Brand Name and Trade Mark Meaning, Features and Difference
Principles of Marketing Notes CBCS Pattern
B.Com 5th Sem Hons

Brand Name

A brand is define as a name, term, sign, symbol or special design or some combinations of these elements that is intended to identify the goods or services of one seller or a group of sellers. A brand differentiates these products from those of competitors. A brand in short is an identifier of the seller or the maker. A brand name consists of words, letters and / or numbers that can be vocalized. A brand mark is the visual representation of the brand like a symbol, design, distinctive colouring or lettering.

In the opinion of American Marketing Association, Brand is a name, position, symbol or design or their combination by which the products and services of a seller or different sellers are recognized and are differentiated from the products and services of competition.

In the views of Lapland, The 'brand' can be defined as any indication, symbol, letter or letters which indicate the origin or the ownership of any product and differentiate the product from its variety, and don't grant the same right to others for using them for the similar object.

Characteristic of a good brand name

A good brand name should possess as many of the following characteristics as possible.

a) It should be distinctive. A unique and distinctive symbol is not only easy to remember but also a distinguish feature.

b) It should be suggestive. A well-chosen name or symbol should be suggestive of quality, or may be associated with superiority or a great personality. The name VIP Classic for travel wares is suggestive of a superior quality for a distinct class of people. Promise is suggestive of an assurance of tooth health.

c) It should be appropriate.

d) It should be easy to read, pronounce and spell.

e) It should be adoptable to new products.

f) It should be registrable under the Indian laws of Trade Marks and copyrights.

Elements of a Good Brand

It is generally a difficult decision to select any brand, for the producer-firm, for its produced goods. Although no legal restriction is there regarding the selection of a brand, yet the marketing managers are required to keep enough of care and precaution in selecting the brand. While selecting the brand, the following qualities must be essentially borne into consideration:

a) Indicative of the Qualities or Merits of the Product. The brand which is selected must be capable of expressing the max­imum qualities of the products.
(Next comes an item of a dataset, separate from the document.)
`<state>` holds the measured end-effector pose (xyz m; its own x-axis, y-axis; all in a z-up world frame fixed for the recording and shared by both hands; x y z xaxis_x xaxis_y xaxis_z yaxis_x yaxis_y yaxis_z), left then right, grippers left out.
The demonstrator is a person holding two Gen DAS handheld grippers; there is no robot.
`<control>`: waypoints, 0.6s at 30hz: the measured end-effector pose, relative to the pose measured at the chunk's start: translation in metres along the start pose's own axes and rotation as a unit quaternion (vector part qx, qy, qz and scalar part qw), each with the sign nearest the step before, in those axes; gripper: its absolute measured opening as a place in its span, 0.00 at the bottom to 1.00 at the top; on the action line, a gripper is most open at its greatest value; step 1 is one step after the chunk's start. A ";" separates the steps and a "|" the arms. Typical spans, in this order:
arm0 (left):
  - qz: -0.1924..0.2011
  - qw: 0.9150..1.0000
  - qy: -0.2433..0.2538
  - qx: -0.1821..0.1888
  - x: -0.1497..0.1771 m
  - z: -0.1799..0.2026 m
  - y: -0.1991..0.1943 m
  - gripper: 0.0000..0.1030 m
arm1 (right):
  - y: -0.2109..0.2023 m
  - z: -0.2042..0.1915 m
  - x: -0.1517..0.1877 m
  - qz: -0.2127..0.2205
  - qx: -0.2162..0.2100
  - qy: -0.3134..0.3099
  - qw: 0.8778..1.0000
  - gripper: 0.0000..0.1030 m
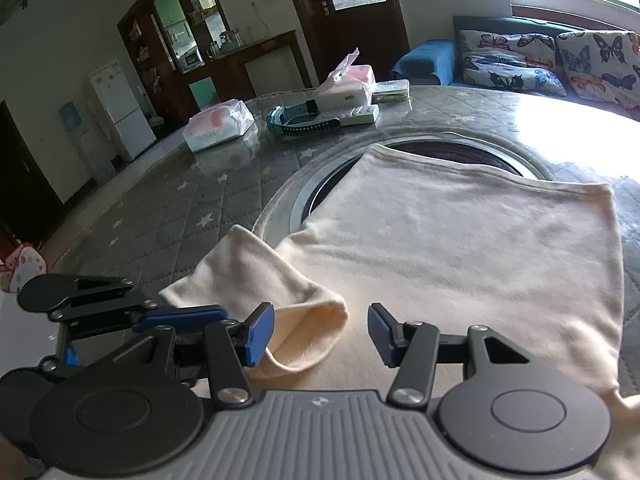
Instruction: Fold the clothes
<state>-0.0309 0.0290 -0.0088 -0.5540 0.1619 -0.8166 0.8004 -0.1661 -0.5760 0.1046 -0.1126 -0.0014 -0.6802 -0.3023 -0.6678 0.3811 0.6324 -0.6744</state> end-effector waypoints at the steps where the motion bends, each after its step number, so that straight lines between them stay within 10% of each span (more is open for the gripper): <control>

b) No Confusion about the Product. It must not be lead­ing to confusion to the consumers.

c) Simple and Brief. The brand must be brief so that the people could easily remember it, e.g. Murphy, Bush, Amul, Cibaca, Dalda, etc.
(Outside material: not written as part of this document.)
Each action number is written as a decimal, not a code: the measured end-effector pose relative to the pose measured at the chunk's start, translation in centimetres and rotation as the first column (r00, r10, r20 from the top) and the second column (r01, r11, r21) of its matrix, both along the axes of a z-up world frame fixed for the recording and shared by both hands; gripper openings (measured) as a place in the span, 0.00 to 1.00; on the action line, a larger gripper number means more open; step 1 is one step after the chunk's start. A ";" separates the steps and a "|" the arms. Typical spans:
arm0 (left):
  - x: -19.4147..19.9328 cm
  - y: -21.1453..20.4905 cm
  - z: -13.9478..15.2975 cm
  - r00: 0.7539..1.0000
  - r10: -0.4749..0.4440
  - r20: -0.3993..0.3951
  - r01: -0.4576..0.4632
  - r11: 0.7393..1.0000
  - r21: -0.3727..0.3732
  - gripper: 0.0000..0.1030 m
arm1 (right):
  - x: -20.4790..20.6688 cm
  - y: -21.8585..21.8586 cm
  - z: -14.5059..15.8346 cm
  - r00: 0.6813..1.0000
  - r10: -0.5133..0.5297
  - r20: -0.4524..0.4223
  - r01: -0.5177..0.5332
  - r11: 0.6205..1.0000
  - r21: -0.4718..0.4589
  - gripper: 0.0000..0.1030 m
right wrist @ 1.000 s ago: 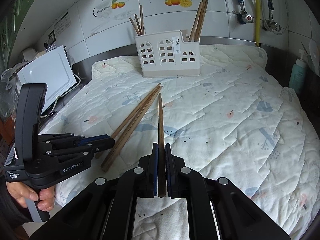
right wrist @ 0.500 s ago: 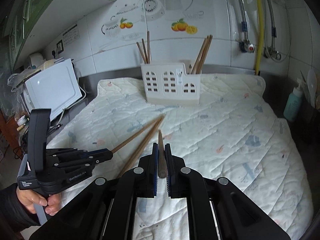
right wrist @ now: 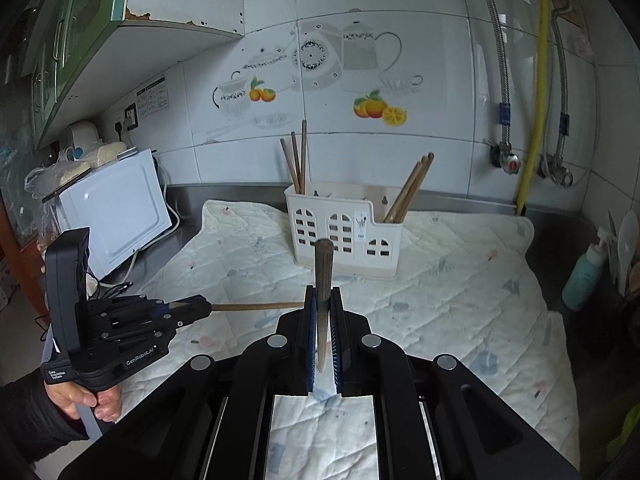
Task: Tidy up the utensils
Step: 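Lift the chopstick with the left gripper while the right gripper carries its chopstick to the holder, then drop the chopstick into the white holder with the left gripper while the right gripper opens over it, then move both open grippers back over the last chopsticks on the mat, then close the right gripper on a chopstick while the left gripper grasps the other chopstick, then lift the chopstick with the left gripper while the right gripper lifts its chopstick toward the holder, then lower the chopstick into the white holder with the right gripper while the left gripper lowers its chopstick there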
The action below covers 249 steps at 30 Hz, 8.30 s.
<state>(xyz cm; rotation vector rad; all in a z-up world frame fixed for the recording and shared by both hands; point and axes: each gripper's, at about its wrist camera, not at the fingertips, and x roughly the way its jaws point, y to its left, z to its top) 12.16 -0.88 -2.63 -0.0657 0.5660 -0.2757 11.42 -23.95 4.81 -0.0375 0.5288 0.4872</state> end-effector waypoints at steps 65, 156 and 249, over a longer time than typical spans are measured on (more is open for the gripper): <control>20.9 2.0 16.2 0.966 0.116 0.229 -0.112 0.993 -0.031 0.05 | 15.3 1.6 3.5 0.998 -0.042 0.055 0.048 0.994 -0.103 0.27; -2.0 -2.9 -9.7 0.969 0.041 -0.242 -0.056 0.997 -0.057 0.17 | -2.4 2.3 -16.7 0.938 -0.177 -0.297 0.181 0.983 -0.014 0.07; 6.6 1.9 12.1 0.985 0.009 0.174 -0.017 0.999 0.046 0.05 | 14.5 1.9 10.2 0.981 -0.104 0.163 0.112 0.993 -0.041 0.06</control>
d) Simple to Pronounce. It must be capable of being easily spoken or pronounced.

e) Facility in Advertising. The brand must be such that by means of any advertising medium, it could be used to publicize the same.

f) Attractive. The brand should be such that it could be melodious in hearing and could attract consumers.
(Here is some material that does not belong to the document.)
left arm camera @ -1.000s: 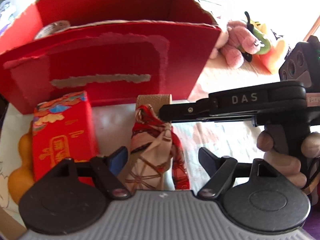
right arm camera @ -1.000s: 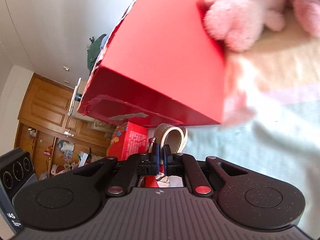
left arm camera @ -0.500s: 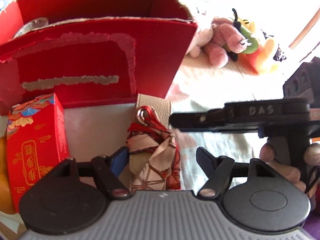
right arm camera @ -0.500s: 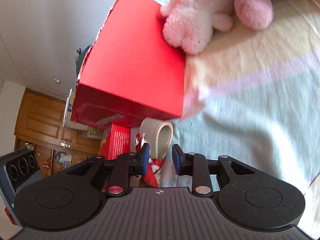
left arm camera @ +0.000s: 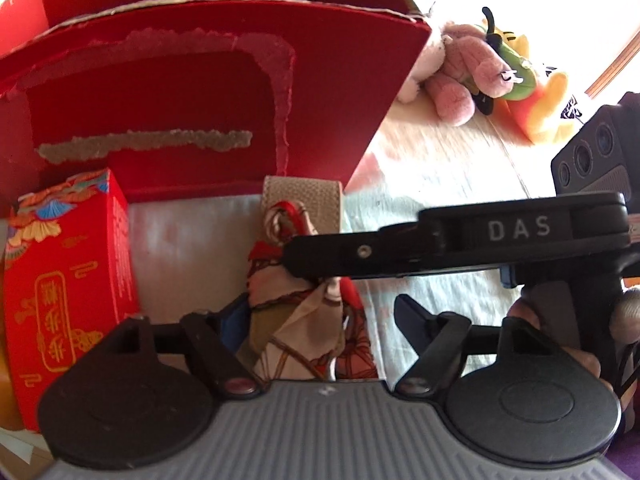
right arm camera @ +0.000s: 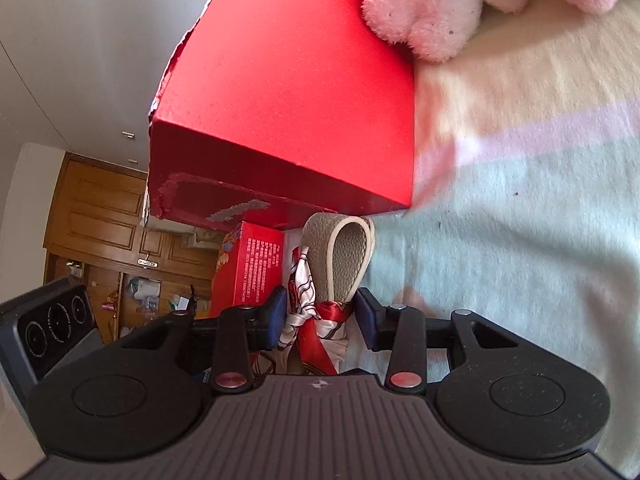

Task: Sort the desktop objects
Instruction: 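Lift the pouch by its strap with the right gripper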

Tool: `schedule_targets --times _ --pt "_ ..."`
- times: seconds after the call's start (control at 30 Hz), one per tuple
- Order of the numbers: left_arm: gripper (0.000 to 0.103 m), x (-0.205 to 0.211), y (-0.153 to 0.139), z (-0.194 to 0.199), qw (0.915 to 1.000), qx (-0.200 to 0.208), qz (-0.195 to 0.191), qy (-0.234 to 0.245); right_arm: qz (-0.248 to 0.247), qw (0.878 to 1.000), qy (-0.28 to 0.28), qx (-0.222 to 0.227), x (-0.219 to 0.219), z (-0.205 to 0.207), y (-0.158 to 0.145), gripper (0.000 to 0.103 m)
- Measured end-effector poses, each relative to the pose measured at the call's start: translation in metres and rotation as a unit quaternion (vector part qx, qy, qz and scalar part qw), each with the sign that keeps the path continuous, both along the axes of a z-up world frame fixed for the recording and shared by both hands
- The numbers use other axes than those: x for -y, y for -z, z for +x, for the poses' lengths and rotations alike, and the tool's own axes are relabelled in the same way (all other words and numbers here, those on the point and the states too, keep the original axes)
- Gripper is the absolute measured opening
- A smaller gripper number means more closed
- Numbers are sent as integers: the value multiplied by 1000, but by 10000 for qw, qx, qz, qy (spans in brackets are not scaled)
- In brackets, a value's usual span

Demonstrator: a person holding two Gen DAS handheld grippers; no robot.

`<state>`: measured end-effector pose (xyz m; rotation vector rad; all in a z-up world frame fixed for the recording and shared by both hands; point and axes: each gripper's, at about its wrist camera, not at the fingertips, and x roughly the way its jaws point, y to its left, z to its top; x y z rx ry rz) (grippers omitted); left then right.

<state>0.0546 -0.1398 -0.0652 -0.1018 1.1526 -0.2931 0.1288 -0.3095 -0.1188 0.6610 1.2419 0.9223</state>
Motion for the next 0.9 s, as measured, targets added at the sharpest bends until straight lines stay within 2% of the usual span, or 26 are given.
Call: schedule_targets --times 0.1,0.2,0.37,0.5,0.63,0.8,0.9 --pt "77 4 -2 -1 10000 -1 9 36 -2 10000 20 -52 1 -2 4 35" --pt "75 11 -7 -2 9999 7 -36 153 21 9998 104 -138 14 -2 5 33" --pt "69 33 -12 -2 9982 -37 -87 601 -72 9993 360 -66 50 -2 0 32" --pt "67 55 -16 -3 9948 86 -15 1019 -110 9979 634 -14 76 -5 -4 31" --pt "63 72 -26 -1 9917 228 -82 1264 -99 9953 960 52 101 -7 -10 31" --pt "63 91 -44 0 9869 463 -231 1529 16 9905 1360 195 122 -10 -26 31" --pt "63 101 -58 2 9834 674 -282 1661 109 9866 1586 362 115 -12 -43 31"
g)  Not Vulgar. From social point of view, the brand should not be vulgar or obscene.

h) Facility in Registration. The brand should be such that there is not much problem in getting it registered.

i) Specific. It must be specific and it must contain some dif­ferentiating characteristics, compared to other products.

j) Economical. There must not be much expenditure to be incurred in getting the brand printed on the label or packet during the advertising campaign.

Trade Mark

In General, a trade mark is defined as any sign, as any combination of sign, inherently capable of distinguish the goods or service of one undertaking. Trade marks may be a combination of words, letters, and numerals. They may consist of drawings, symbols, colours used as distinguish features. The owner of the mark may not be involved in the relevant trade and acts purely as a certification authority. The internationally accepted ―ISO 9000 quantity standards are examples of such widely recognized certifications.

Distinction between Brand and Trade-Mark

The following are the distinctions between the brand and trade-mark:

a) Registration. Brand is merely a word, symbol or a design. If it is got registered under law, it becomes a trade-mark. But the brand is not required to be legally registered.

b) Action against Imitating. If the brand has been copied out by some other concern competing the business, no legal proceed­ings against it could be undertaken for the same. As against it, if someone imitates the `trade-mark', the body might be legally sued for.

c)  Scope. The scope for brand is limited while the trade­mark is quite extensive in its sphere.

d) Use or Utilization. When the brand has been got regis­tered, it becomes the trade-mark and its use could be permissible to the same body or undertaking only. Against it, one and the same brand might be used by various manufacturers, producers or sellers.

e)  All the Brands are not the Trade-Marks. All the trade-marks have to be brands, but all the brands are not the trade-marks.